L’Artificial Intelligence, è una scienza destinata allo sviluppo di sistemi software, programmati sulla base delle capacità del cervello umano, o destinate ad autoprogrammarsi con il processo di Machine Learning, branca della stessa AI.
L’AI sta trovando importante applicazione nel settore dell’efficienza energetica e delle abitazioni, in quanto permette la dimostrazione della conformità con le numerose norme, la possibilità di effettuare simulazioni, di aumentare l’efficienza energetica e di analizzare le eventuali basse prestazioni. Tutto questo è reso possibile grazie alle veloci potenze di calcolo messe in atto dall’Artificial Intelligence.
Un ambito di grande applicazione è quello relativo alle “Smart Home” che si stima, entro il 2040, raggiungano quota un miliardo con 11 miliardi di elettrodomestici connessi in tutto il mondo e grazie all’AI verrebbe raggiunta una riduzione del 10% del consumo energetico domestico.

“Una casa è una macchina per abitare” -Le Corbusier

La casa sta diventando sempre più umana, grazie ad Internet ed all’IOT, Internet of Things, che hanno trasformato l’abitazione in qualcosa di sempre più intelligente.
La popolazione italiana è sempre più affascinata da questo nuovo ecosistema. Secondo i dati Istat nel 2017 gli italiani hanno investito oltre 3 miliardi per migliorare l’efficienza della propria abitazione. Nello stesso anno la spesa per gli impianti domotici è aumentata del 32%. Una crescita sostenuta anche dalle detrazioni fiscali che consentono di recuperare il 65% dei costi per la domotica e il 50% per la riqualificazione energetica.

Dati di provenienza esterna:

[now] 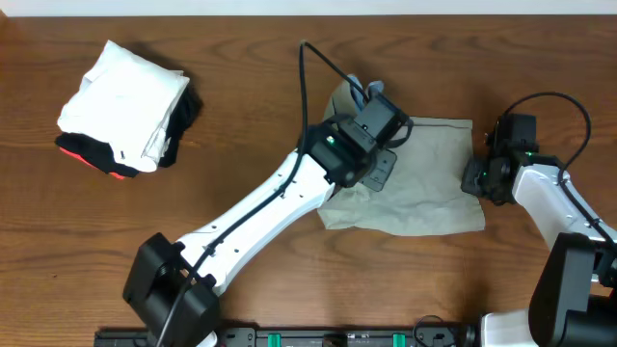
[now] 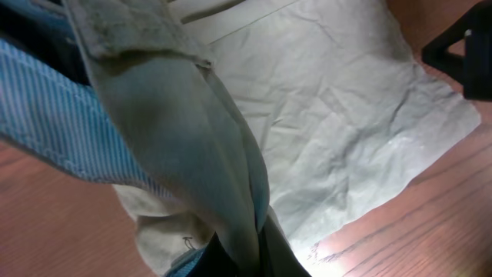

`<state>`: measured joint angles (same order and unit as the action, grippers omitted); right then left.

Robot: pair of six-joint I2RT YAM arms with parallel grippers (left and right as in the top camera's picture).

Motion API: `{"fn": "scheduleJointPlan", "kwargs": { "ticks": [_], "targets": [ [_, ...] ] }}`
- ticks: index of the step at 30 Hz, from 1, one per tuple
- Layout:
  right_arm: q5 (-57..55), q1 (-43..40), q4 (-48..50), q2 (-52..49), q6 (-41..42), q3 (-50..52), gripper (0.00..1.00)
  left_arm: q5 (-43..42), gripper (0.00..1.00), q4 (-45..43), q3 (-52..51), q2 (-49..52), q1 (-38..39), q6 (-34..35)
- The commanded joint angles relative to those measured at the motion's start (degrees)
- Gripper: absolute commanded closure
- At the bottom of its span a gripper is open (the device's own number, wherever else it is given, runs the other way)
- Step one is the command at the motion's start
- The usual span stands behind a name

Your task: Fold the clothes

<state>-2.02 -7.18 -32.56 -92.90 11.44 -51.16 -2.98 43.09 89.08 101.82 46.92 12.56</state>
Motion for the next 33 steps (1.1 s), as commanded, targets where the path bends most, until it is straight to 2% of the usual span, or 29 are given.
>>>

RISPARMIO ENERGETICO, DOMOTICA e IOT

La domotica e l’Internet of Things aiutano a raggiungere i due obiettivi della casa rinnovabile: ridurre i consumi energetici e migliorare il comfort abitativo. Le armi per la strategia di risparmio energetico sono il monitoraggio dei consumi e la gestione smart della climatizzazione.
La domotica appare sempre più importante se collegata alla possibilità di rendere abilitante il risparmio energetico, considerando il collegamento all’elettricità di numerosi dispositivi all’interno dell’abitazione.
Come potrebbe essere reso possibile tutto questo? L’integrazione della domotica e dei diversi dispositivi, impianti fotovoltaici così come impianti di riscaldamento, caldaie, condizionatori, pompe di calore, elettrodomestici, generano un forte ecosistema che assicura vantaggi economici non sottovalutabili. È necessario controllare le perdite energetiche, controllare quanta energia, gas o acqua come e quando viene utilizzata, all’interno dell’abitazione per attuare metriche di risparmio.
La maggior parte di noi utilizza la lavatrice senza sapere quando consuma meno. Installando un sistema IOT è possibile inserire i costi della fascia oraria e connetterlo agli elettrodomestici. In automatico il sistema programmerà la lavatrice nell’ora più conveniente. Se viene collegata la domotica ad un impianto fotovoltaico il risparmio è assoluto perché definisce la partenza degli elettrodomestici quando l’energia, generata gratuitamente dal sole, è al massimo della produzione.
Stessa cosa per la programmazione degli impianti di riscaldamento e raffreddamento che mantiene le corrette temperature in base alle stagioni.
Una casa intelligente consente di gestire anche gli impianti di illuminazione, audio,  hi-fi, impianti video, aerazione, infissi. Come? Basta parlare ai dispositivi che collegano gli impianti per Accendere e spegnere le luci di casa, alzare e abbassare le tapparelle, aumentare o diminuire la temperatura in qualsiasi momento lo si voglia.
Le Smart Home rappresentano il futuro nel mondo delle abitazioni, il comfort ed il benessere abitabile.